(Data entries)
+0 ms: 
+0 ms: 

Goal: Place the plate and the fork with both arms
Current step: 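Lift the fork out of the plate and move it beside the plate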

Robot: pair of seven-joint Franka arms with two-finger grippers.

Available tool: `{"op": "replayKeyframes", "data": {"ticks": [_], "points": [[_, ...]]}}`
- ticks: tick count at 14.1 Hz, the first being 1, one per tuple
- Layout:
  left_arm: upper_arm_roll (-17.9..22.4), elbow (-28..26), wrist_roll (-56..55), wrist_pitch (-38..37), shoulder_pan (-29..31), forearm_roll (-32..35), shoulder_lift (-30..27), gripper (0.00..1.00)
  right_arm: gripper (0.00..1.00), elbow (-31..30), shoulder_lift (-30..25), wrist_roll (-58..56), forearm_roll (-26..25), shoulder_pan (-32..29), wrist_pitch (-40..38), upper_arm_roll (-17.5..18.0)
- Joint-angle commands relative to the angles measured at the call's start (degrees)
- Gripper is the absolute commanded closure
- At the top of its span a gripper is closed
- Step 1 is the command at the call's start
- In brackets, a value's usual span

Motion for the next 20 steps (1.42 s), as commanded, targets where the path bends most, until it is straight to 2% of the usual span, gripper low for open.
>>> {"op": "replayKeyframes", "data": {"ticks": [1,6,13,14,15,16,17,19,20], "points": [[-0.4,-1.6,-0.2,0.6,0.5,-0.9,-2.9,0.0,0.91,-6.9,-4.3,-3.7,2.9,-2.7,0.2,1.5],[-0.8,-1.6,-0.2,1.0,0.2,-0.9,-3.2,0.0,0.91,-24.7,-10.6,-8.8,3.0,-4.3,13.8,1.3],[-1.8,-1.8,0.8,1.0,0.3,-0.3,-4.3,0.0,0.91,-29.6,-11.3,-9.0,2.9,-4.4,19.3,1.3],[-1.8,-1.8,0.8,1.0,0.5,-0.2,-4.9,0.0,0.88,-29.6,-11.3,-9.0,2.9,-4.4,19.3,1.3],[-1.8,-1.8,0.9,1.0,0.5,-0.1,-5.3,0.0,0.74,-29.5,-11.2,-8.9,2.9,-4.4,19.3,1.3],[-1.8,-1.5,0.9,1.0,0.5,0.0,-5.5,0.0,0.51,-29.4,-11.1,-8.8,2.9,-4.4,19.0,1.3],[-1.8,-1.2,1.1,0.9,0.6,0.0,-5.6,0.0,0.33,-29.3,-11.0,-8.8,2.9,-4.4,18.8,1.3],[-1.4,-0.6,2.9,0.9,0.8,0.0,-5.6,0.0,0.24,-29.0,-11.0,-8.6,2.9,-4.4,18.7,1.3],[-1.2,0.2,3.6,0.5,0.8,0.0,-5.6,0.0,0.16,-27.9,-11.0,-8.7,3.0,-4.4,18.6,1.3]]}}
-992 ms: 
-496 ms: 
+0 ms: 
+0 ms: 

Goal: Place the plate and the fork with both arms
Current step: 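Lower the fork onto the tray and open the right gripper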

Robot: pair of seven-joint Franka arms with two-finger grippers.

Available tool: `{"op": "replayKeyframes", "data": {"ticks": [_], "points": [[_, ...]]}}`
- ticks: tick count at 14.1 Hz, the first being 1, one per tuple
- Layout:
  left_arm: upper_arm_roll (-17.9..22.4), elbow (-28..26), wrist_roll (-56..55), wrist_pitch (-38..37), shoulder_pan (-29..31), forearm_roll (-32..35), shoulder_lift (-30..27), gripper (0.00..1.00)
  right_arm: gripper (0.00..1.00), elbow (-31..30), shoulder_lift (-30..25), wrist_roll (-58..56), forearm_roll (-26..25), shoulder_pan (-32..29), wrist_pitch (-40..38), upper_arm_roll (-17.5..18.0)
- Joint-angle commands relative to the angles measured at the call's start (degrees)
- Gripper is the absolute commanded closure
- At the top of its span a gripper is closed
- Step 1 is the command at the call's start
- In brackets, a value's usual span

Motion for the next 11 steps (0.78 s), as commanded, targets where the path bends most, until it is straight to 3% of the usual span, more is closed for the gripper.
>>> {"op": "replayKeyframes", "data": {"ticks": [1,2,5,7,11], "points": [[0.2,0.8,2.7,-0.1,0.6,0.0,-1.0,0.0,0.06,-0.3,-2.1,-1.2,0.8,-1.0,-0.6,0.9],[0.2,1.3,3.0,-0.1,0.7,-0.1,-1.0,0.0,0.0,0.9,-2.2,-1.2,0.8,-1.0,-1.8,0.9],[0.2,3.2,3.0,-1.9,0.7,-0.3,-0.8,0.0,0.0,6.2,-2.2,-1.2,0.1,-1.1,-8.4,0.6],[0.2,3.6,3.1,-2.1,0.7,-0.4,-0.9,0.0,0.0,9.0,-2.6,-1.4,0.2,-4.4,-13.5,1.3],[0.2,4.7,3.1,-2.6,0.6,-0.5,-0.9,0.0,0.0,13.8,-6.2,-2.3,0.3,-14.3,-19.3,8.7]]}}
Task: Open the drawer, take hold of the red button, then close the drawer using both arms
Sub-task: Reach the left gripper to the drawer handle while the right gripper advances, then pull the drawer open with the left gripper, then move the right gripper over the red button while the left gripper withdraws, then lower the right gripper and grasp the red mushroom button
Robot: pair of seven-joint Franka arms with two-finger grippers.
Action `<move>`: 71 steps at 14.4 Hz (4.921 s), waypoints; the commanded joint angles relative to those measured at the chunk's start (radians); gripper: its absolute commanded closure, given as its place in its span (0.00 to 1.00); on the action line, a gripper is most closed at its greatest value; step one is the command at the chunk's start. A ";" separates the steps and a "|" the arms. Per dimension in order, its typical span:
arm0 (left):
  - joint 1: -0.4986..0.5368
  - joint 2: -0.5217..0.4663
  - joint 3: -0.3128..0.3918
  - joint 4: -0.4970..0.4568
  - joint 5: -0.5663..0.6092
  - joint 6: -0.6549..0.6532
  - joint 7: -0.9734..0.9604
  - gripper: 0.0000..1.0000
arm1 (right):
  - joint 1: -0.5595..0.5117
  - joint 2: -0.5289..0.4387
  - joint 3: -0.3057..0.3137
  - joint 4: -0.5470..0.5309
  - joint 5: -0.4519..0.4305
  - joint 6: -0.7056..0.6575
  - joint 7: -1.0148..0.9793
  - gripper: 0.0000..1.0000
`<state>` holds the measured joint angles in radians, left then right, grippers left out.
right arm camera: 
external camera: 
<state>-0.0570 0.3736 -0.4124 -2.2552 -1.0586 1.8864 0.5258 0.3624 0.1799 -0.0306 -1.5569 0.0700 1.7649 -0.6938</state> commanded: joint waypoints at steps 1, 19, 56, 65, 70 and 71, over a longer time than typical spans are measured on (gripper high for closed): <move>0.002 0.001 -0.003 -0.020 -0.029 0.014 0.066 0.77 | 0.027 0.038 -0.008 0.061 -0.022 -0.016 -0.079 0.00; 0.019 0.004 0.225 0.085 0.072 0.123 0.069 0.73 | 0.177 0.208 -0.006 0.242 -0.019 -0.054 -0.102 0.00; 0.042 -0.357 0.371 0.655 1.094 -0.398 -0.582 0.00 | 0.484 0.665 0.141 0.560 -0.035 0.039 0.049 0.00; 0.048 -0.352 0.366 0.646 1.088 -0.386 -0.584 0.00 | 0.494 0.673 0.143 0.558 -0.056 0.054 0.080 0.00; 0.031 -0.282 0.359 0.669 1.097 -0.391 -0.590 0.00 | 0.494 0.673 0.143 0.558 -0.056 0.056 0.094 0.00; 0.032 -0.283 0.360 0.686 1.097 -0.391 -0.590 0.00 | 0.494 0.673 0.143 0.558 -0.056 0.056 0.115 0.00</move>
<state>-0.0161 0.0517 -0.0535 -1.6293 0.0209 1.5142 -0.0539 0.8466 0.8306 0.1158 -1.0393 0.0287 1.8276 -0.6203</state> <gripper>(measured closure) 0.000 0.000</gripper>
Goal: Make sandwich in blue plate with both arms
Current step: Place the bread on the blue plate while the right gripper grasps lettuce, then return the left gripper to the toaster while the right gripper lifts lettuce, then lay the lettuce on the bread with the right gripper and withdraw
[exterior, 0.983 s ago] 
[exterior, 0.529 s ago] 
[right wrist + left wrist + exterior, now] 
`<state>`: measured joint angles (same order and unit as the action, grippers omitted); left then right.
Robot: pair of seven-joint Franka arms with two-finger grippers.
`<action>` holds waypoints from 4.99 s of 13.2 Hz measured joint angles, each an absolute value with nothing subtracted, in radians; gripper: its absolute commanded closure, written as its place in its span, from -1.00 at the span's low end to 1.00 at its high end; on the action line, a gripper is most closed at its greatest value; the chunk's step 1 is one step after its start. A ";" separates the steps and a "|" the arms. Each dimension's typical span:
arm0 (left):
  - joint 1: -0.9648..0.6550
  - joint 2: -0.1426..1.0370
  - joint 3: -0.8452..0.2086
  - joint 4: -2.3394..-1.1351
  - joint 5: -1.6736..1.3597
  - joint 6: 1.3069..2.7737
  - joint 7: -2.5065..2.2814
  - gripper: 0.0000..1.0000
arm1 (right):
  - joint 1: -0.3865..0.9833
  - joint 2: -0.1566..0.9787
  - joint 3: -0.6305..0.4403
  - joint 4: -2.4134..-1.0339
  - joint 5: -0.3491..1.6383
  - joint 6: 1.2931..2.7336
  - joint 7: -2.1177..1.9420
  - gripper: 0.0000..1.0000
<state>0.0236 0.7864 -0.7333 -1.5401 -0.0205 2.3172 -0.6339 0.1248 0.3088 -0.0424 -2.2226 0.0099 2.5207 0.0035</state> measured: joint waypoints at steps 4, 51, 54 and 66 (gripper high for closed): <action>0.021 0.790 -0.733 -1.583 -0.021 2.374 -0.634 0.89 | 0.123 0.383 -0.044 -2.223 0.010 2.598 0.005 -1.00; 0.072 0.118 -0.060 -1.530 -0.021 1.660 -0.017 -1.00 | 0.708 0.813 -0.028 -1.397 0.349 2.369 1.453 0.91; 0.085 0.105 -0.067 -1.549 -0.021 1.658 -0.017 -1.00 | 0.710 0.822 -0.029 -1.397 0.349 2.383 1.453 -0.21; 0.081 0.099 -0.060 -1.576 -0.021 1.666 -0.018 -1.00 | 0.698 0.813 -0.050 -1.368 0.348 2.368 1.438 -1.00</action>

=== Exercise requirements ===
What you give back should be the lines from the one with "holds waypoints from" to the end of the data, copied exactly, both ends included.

=== The completed task ===
`<action>` holds waypoints from 4.99 s of 13.2 Hz measured joint angles, each an absolute value with nothing subtracted, in radians; gripper: its absolute commanded closure, written as its place in its span, from -1.00 at the span's low end to 1.00 at its high end; on the action line, a gripper is most closed at its greatest value; the chunk's step 1 is one step after its start. A ";" separates the steps and a "|" the arms. Each dimension's typical span:
arm0 (left):
  - joint 1: -0.9648..0.6550
  - joint 2: -0.1426..1.0370
  - joint 3: -0.8452..0.2086
  - joint 4: -2.3394..-1.1351
  - joint 5: -1.6736..1.3597
  - joint 6: 1.3069..2.7737
  - joint 7: -2.5065..2.2814
  - gripper: 0.0000..1.0000
arm1 (right):
  - joint 1: -0.3865..0.9833
  - joint 2: -0.1566..0.9787
  - joint 3: -0.6305..0.4403
  - joint 4: -2.4134..-1.0339
  - joint 5: -0.3491..1.6383
  - joint 6: 1.2931..2.7336
  - joint 7: -2.1177..1.9420
  - gripper: 0.0000..1.0000
<state>0.0236 0.7864 -0.7333 -1.5401 -0.0205 2.3172 -0.6339 0.1248 0.3088 -0.0424 -2.2226 0.0099 2.5207 0.0035</state> measured: joint waypoints at steps 4, 51, 54 and 66 (gripper high for closed): <action>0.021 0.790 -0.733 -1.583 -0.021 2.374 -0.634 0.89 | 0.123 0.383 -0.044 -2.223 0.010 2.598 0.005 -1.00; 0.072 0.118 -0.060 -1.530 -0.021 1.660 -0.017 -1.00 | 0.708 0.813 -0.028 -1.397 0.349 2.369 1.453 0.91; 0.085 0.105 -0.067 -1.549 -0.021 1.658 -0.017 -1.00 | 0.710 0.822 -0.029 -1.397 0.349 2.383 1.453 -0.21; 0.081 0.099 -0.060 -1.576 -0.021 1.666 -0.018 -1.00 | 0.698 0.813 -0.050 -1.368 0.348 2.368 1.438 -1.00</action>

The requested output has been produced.